PEP 3118 – Revising the buffer protocol | peps.python.org states:

__getitem__ (will support multi-dimensional slicing)
__setitem__ (will support multi-dimensional slicing)

However:

mv = memoryview(b'\x00').cast('b', (1, 1))
mv[:,:1]
---------------------------------------------------------------------------
NotImplementedError: multi-dimensional slicing is not implemented

Has anyone else missed this?

Don’t think much would change if only slicing was to be implemented.

However, it might open a fairly big window if full featured indexing as per https://data-apis.org/array-api was to be implemented.

vberlier · May 15, 2024, 11:50pm

As you pointed out, the buffer protocol is the foundation of a pretty extensive API surface. Python wouldn’t be able to maintain its own complete implementation. So my understanding has always been that Python’s own memoryview builtin was an intentionally limited utility that only implements the minimum required to perform low-level operations on buffers normally managed by external libraries. By low-level operations I mean things like preventing a buffer from being garbage collected and transferring it from one library to another. For high-level features, like multi-dimensional slicing, you’re meant to use the high-level abstractions provided by external libraries, like numpy arrays.
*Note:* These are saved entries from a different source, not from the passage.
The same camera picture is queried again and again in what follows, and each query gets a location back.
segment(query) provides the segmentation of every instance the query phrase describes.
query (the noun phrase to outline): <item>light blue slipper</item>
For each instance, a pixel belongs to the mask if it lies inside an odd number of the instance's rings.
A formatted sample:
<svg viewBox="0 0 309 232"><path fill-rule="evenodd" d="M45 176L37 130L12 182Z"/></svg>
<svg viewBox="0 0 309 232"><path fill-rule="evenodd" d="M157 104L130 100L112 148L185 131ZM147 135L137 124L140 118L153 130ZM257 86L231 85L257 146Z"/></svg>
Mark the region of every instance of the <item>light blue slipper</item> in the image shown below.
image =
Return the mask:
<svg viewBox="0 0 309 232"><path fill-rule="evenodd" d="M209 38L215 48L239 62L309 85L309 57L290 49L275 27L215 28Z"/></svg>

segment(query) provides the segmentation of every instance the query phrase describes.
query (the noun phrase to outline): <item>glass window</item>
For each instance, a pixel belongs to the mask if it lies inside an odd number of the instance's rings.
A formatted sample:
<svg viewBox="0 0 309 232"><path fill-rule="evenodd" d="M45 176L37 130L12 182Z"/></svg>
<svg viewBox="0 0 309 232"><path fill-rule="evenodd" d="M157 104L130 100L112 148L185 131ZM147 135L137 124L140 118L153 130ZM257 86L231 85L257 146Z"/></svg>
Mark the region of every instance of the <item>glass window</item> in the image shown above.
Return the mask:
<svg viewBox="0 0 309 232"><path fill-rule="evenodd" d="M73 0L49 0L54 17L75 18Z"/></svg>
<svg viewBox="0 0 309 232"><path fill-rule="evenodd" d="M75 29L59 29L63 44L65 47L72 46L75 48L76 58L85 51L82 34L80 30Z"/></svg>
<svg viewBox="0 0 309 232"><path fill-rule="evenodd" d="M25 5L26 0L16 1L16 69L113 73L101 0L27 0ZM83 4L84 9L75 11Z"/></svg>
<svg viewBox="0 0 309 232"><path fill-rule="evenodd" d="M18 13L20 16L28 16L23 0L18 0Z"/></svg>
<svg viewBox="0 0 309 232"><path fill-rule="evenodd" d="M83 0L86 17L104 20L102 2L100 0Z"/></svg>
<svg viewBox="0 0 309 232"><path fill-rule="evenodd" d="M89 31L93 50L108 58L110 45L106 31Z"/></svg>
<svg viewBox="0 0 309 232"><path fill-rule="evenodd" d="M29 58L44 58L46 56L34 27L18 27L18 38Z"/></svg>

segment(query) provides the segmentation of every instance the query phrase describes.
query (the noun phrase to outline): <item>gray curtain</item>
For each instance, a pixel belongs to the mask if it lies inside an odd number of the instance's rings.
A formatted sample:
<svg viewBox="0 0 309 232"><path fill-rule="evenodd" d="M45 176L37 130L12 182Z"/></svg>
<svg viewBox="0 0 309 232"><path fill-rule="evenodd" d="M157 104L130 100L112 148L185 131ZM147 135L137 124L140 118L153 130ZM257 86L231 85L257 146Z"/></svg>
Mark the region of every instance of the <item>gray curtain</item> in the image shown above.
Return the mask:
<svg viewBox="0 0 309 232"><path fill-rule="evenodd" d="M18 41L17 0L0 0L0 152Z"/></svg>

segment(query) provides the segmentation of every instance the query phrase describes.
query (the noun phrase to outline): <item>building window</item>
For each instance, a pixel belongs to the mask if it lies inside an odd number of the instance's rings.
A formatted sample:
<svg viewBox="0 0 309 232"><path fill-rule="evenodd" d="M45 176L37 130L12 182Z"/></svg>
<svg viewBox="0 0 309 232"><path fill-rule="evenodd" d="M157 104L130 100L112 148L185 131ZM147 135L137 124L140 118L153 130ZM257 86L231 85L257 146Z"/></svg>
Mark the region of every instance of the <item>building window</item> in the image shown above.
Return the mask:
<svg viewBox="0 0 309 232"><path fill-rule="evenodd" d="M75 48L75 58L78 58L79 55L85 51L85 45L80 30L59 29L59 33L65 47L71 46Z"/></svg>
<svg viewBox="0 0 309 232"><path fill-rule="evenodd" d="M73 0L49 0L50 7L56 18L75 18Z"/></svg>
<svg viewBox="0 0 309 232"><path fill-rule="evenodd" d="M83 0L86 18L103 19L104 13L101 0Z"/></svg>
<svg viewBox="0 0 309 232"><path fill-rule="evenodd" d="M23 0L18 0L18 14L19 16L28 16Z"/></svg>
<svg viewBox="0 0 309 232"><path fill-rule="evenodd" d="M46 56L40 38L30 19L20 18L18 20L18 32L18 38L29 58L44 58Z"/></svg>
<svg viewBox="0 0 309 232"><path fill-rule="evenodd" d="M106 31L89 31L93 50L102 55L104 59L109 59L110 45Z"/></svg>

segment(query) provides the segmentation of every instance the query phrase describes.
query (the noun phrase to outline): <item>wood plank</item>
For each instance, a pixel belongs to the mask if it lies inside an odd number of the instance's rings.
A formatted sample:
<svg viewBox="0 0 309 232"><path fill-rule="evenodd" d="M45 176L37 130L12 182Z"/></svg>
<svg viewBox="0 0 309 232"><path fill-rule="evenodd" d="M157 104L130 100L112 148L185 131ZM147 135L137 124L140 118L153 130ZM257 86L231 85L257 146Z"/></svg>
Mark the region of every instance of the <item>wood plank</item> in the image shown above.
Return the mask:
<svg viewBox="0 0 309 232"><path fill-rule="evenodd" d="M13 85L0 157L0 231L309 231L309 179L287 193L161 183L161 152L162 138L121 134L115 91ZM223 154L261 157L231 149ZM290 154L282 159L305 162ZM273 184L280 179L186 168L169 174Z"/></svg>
But it’s also true that there’s no technical limitation here, the memoryview builtin could reasonably support some of the more simple APIs as long as it doesn’t become too much of a burden for the core maintainers.

dg-pb · May 16, 2024, 12:22am

I am a bit in a pickle. I intend to write some basic array infrastructure, which is not to be used in scientific computing, but serve as utility for dependency free parts of infrastructure - e.g. standard library extensions, where anything like numpy is not and shouldn’t be a dependency.

The last thing I want to do is to write my own implementation in C. And memoryview almost fits the purpose - the only thing it lacks is multi-dimensional indexing.

If there were both __getitem__ and __setitem__ implemented as per Array API, it would be possible to implement a pretty good tensor object without any C work. With these 2 implemented, many other features can be implemented efficiently.

vberlier · May 17, 2024, 1:20pm

Not sure how you could make an actually useful tensor object based on memoryview without also implementing a bunch of item-wise operations in C though. Even if the full __getitem__ and __setitem__ were implemented natively, you’d still have to iterate in python, repeatedly boxing values to perform any operation. At this point there wouldn’t be much benefit over subclassing or wrapping memoryview to implement multi-dimensional slicing in python yourself.

dg-pb · May 17, 2024, 2:35pm

Thanks, I think I need to think it over one more time.